Iran and the big powers opposed to its nuclear programme appeared to make progress on Thursday in talks that included the highest-level direct discussions with the US in many years, with both sides agreeing to hold further negotiations and the Iranians pledging to allow foreign inspectors into a newly disclosed uranium enrichment factory.
The talks, held in Geneva, defused some of the tensions that have escalated rapidly in recent weeks over Iran’s nuclear intentions and represented a victory of sorts for the Iranian government of President Mahmoud Ahmadinejad, whose own legitimacy has not been universally recognised since his disputed re-election in June.
The tone of the discussions, at least, was considerably more positive than just a week ago, when the US and its European allies were threatening Iran with tough new sanctions if it refused to halt its uranium enrichment programme, which they suspect is meant for creating atomic weapons.
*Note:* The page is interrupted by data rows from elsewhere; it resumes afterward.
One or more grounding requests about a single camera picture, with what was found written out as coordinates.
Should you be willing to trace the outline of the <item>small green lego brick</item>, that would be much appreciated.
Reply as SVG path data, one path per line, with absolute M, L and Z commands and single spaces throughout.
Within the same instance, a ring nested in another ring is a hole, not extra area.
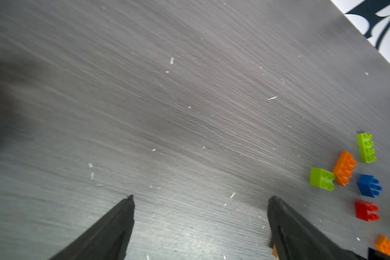
M 310 172 L 310 185 L 313 187 L 318 187 L 327 191 L 333 191 L 335 186 L 333 181 L 335 180 L 335 175 L 331 172 L 328 172 L 319 168 L 311 168 Z

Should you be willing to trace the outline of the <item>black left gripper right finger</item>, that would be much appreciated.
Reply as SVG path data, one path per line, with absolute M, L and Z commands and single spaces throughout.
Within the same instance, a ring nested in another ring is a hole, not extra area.
M 363 260 L 324 235 L 283 199 L 268 201 L 268 220 L 281 260 Z

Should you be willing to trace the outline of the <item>red lego brick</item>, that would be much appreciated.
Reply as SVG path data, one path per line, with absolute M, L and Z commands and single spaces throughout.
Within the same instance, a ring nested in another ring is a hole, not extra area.
M 376 222 L 380 220 L 378 215 L 379 208 L 374 204 L 367 201 L 356 201 L 355 212 L 356 218 L 366 222 Z

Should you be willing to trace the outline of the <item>long green lego brick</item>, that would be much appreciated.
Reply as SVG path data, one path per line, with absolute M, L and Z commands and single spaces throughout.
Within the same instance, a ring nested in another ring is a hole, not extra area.
M 359 145 L 360 157 L 363 163 L 373 163 L 377 161 L 375 157 L 374 143 L 372 142 L 373 136 L 369 133 L 357 134 L 357 140 Z

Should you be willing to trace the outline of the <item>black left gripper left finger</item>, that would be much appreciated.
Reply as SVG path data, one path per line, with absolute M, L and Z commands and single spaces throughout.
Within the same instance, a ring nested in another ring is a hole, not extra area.
M 133 195 L 121 200 L 52 260 L 123 260 L 134 227 Z

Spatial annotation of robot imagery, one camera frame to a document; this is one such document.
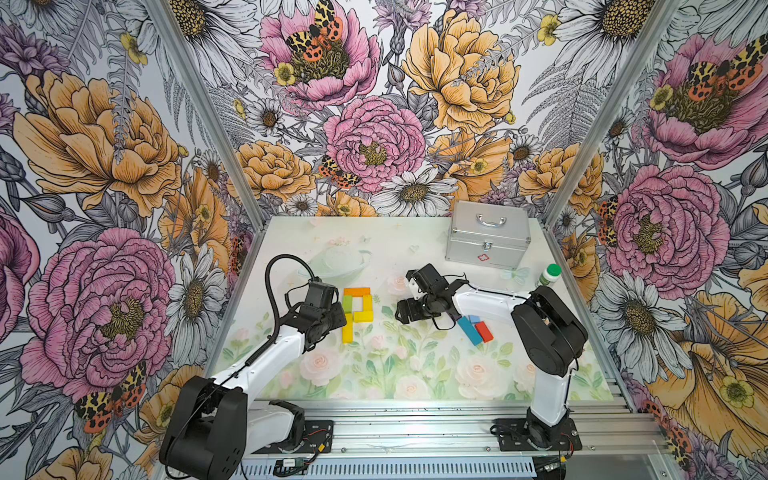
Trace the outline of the yellow long block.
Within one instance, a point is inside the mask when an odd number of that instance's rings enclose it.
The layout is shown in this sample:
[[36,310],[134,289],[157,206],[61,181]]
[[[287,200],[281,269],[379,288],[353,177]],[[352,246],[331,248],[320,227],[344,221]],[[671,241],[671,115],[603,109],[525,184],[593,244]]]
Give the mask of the yellow long block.
[[374,321],[373,311],[359,311],[353,313],[355,323],[372,323]]
[[342,327],[342,343],[351,344],[354,341],[354,315],[345,314],[346,324]]

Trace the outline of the orange block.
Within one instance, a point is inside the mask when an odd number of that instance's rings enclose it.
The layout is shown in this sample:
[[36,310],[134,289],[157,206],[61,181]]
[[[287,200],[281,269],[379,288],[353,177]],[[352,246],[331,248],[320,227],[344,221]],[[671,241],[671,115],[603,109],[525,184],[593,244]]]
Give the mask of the orange block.
[[368,287],[345,288],[343,290],[343,295],[350,297],[365,297],[371,295],[371,290]]

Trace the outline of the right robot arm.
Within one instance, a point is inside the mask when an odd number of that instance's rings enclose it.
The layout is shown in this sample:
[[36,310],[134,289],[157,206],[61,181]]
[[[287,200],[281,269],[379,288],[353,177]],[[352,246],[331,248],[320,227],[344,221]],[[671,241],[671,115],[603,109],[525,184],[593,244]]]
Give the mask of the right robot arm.
[[525,294],[487,290],[462,276],[450,281],[431,264],[408,271],[405,279],[412,296],[400,300],[395,313],[403,325],[446,314],[454,322],[475,315],[516,328],[535,368],[534,392],[526,417],[507,428],[495,426],[495,435],[516,442],[511,449],[517,451],[580,447],[568,399],[588,332],[552,288],[540,285]]

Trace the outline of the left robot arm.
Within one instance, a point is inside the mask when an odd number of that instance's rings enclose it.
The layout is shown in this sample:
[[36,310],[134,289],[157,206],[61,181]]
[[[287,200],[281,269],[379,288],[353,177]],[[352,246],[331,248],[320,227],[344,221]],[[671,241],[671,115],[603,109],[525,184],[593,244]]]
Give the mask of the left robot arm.
[[160,448],[160,462],[196,479],[229,479],[242,458],[265,447],[286,451],[304,441],[304,410],[290,402],[256,407],[281,371],[347,324],[338,289],[317,278],[305,300],[277,319],[269,339],[251,356],[211,378],[182,387]]

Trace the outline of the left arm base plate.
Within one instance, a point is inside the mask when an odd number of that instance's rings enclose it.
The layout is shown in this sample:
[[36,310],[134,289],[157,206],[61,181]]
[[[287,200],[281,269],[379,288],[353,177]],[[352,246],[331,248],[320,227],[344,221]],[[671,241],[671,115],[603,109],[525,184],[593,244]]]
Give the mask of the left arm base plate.
[[306,421],[304,431],[296,441],[285,440],[280,444],[267,445],[256,454],[328,454],[332,450],[335,422],[333,420]]

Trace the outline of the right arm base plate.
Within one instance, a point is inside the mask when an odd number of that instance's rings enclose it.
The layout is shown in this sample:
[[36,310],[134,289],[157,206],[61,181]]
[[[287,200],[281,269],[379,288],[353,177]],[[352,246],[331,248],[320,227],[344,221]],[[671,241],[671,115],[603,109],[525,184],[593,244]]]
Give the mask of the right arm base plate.
[[490,434],[504,452],[575,452],[583,446],[574,421],[565,416],[548,426],[533,418],[500,418],[490,427]]
Javier Solana, the European Union’s foreign policy chief and the meeting’s host, said that Iran had pledged to “cooperate fully and immediately” with the international atomic energy agency, the IAEA, in allowing inspectors into its new facility hidden in a Qum mountainside, and Saeed Jalili, Iran’s chief nuclear negotiator, called the discussions “good talks that will be a framework for better talks”.
Hillary Rodham Clinton, the US Secretary of State, struck a somewhat more cautious tone. “It was a productive day but the proof of that has not yet come to fruition, so we’ll wait and continue to press our point of view and see what Iran decides to do,” she said.